On 26 August 2021, Mel Charles, Director of Automatic Enrolment at TPR, published a blogpost warning employers not to neglect their automatic enrolment duties.
It notes that TPR is “now taking stock of our new normal and the challenges ahead” as it emerges from a “tumultuous 18 months”, and, while businesses “have been impacted in a myriad of different ways and face unique challenges”, it warns that the industry must “not lose sight of the hard-won success of AE so that all savers remain protected now and in the future.”
It notes that some sectors are at greater risk of non-compliance than others, including those that employ part-time or seasonal staff with fluctuating earnings and those in the “gig economy”. Referencing the Supreme court hearing in Uber, TPR calls on employers in this sector “to step up and do the right thing for their staff”. It promises to take enforcement action where appropriate to ensure all savers are protected – “no matter what sector they work in”.
In addition, it notes that we are fast approaching the end of September when the Government’s COVID-19 support for businesses comes to an end: “This support has been crucial in keeping thousands of businesses afloat but as it finally winds down, employers must be prepared”.
On 24 August 2021, TPR published an interim response to its consultation on the new single code. In the response, TPR provides some background on the responses received and key issues raised, and outlines the next steps before laying the final code of practice. Key points include:
- TPR does not expect to lay the code in Parliament before spring 2022 and it is therefore “unlikely to become effective before summer 2022”. It is currently “carrying out a full review of the comments received on each of the modules”
- it will not be proceeding with proposals to limit unregulated investments (as currently drafted) to “no more than a fifth of scheme investments”. Its intention “had been, and remains, to protect members of poorly run, and typically small, schemes from investments in poor quality or inappropriate assets”. However, TPR will now consider ways to achieve that “whilst allowing schemes with liquidity risk management plans and prudent investment strategies to maintain exposures to unregulated assets”
- TPR wants the first “own-risk assessment” (“ORA”) to be prepared in a “timely fashion”, and states that the legislative timescale should be seen as a maximum. Following feedback, it will consider how often trustees (“governing bodies”) should review the ORA, and whether any changes or guidance is necessary, particularly for smaller schemes.

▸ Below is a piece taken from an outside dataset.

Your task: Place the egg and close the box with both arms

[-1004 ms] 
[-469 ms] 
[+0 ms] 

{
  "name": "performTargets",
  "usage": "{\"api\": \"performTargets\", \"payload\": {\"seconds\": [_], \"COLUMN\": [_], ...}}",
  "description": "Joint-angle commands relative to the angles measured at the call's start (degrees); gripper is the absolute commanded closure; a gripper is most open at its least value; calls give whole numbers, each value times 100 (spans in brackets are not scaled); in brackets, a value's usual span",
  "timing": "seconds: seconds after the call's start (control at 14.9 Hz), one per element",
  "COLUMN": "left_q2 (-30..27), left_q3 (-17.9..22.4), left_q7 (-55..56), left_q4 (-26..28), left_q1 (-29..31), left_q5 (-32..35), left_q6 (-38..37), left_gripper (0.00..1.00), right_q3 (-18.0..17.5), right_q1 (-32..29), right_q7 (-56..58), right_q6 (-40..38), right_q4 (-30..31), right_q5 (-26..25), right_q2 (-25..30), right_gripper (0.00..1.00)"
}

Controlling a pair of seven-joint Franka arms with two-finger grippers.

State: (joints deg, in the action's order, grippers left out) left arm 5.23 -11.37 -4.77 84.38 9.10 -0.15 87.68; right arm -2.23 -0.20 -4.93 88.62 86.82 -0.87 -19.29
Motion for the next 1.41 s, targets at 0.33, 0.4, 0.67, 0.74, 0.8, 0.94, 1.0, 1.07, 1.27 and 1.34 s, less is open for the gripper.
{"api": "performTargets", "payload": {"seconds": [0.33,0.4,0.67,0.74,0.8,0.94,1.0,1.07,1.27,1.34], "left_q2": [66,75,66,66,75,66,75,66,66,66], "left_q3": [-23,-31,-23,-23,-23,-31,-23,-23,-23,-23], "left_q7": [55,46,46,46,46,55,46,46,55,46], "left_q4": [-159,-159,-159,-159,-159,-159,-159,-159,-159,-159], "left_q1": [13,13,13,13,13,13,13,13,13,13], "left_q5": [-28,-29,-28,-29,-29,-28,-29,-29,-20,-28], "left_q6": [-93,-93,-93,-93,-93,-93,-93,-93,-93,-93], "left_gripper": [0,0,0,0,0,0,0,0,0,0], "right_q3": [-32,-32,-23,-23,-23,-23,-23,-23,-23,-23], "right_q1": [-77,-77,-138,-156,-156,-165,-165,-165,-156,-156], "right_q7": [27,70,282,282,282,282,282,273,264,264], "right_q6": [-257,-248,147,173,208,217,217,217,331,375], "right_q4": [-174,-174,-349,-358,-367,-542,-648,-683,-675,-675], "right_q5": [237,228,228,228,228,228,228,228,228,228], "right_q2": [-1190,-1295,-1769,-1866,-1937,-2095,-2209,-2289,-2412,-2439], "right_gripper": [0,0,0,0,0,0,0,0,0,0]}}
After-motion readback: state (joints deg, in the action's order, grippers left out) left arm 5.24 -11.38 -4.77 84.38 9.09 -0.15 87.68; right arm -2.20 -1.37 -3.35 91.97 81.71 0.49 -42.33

On 26 August 2021, the Government launched “a package of measures to help it seize the opportunities of data to boost growth, trade and improve its public services”. This includes announcements relating to the launch of the Government’s new International Data Transfers Expert Council “to support the UK in championing the international flow of data”, and the Government’s preferred candidate for Information Commissioner.
A mission statement on the “UK’s approach to adequacy assessments and international data transfers” and the UK manual for undertaking assessments were also published. The mission statement “sets out the importance of international data transfers and the UK’s “pro-growth” approach to striking new adequacy agreements and implementing more efficient transfer tools”. The UK adequacy manual “provides a framework that informs the technical and systematic assessment of data protection standards in other countries”.